# WORK INSTRUCTION
Look through the material below for "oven". Copy every line that contains it.

# INFORMATION

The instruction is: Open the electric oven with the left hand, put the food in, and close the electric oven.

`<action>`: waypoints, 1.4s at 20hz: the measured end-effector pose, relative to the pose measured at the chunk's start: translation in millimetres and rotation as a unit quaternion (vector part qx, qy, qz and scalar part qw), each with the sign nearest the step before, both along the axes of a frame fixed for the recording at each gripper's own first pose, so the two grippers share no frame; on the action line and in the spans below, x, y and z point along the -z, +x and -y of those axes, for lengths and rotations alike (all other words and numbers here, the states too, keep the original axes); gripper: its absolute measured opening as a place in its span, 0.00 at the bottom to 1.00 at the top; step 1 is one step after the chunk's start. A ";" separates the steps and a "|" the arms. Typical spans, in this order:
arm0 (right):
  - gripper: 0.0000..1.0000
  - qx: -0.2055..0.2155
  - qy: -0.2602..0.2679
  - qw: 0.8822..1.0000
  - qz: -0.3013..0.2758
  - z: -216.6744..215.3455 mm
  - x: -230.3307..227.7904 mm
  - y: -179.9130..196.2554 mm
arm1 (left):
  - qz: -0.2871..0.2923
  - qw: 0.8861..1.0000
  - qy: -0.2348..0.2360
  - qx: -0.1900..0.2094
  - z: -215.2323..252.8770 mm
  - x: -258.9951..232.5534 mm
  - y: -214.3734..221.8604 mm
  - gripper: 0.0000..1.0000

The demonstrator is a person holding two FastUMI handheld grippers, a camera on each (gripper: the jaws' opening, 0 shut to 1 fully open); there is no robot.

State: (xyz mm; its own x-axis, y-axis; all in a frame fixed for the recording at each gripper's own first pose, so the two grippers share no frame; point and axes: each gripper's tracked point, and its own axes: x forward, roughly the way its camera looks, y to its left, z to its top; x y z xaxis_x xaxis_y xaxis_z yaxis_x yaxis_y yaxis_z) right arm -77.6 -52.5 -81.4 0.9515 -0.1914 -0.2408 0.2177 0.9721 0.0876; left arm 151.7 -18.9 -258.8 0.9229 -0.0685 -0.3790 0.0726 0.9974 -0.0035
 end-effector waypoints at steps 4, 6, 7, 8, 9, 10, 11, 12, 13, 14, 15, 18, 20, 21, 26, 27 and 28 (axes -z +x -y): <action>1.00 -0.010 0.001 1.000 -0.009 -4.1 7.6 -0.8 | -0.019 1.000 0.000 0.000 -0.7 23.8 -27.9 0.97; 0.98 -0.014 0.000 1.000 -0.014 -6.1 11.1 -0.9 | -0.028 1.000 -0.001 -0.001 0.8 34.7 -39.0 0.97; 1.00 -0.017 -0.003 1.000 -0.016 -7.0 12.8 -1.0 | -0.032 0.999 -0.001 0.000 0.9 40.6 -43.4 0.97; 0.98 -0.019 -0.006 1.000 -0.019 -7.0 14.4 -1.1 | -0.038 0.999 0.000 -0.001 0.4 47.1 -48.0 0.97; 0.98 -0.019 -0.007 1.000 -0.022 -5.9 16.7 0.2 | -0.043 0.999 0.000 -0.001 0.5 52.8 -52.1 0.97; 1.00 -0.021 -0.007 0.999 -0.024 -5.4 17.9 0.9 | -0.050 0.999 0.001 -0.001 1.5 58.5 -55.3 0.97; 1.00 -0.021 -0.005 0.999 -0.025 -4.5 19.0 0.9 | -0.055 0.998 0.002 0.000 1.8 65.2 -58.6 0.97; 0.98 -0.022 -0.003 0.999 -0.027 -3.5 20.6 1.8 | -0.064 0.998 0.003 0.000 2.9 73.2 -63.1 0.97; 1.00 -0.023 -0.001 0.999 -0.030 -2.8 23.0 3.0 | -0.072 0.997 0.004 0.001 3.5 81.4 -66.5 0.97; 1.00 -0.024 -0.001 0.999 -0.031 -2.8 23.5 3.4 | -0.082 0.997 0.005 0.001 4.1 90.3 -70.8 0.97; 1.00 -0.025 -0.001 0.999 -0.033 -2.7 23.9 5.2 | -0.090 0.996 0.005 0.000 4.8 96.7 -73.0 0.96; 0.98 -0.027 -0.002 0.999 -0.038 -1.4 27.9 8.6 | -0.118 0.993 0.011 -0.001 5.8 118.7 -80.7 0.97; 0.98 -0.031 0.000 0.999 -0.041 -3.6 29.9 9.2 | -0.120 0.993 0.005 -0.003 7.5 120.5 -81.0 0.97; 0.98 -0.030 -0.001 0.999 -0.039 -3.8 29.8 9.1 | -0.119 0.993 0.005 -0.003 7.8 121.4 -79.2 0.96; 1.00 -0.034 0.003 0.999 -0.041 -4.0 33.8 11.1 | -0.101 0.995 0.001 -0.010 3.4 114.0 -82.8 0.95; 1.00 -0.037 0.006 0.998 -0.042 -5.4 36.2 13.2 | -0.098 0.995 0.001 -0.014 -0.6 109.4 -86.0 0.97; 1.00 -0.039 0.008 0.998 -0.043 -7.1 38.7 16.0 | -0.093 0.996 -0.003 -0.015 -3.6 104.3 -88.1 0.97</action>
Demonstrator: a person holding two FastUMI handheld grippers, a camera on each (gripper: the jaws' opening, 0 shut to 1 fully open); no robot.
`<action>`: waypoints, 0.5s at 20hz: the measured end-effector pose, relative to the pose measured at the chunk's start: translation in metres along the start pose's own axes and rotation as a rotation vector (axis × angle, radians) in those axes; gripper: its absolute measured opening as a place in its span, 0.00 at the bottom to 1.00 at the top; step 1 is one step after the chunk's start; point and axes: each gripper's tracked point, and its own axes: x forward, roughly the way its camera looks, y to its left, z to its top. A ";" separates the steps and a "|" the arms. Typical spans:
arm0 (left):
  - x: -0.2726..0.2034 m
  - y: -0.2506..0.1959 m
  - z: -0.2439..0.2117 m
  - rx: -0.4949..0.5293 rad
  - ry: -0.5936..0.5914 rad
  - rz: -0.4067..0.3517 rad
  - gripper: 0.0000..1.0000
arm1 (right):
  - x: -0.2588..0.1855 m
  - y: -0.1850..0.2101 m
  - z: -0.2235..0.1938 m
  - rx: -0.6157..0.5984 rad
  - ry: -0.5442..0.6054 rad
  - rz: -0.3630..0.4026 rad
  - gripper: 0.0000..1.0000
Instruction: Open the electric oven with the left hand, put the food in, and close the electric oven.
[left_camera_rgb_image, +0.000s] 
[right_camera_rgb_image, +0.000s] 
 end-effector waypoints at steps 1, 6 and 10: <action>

# ANSWER
The instruction is: Open the electric oven with the left hand, put the food in, and close the electric oven.
Instruction: Open the electric oven with the left hand, put the food in, and close the electric oven.

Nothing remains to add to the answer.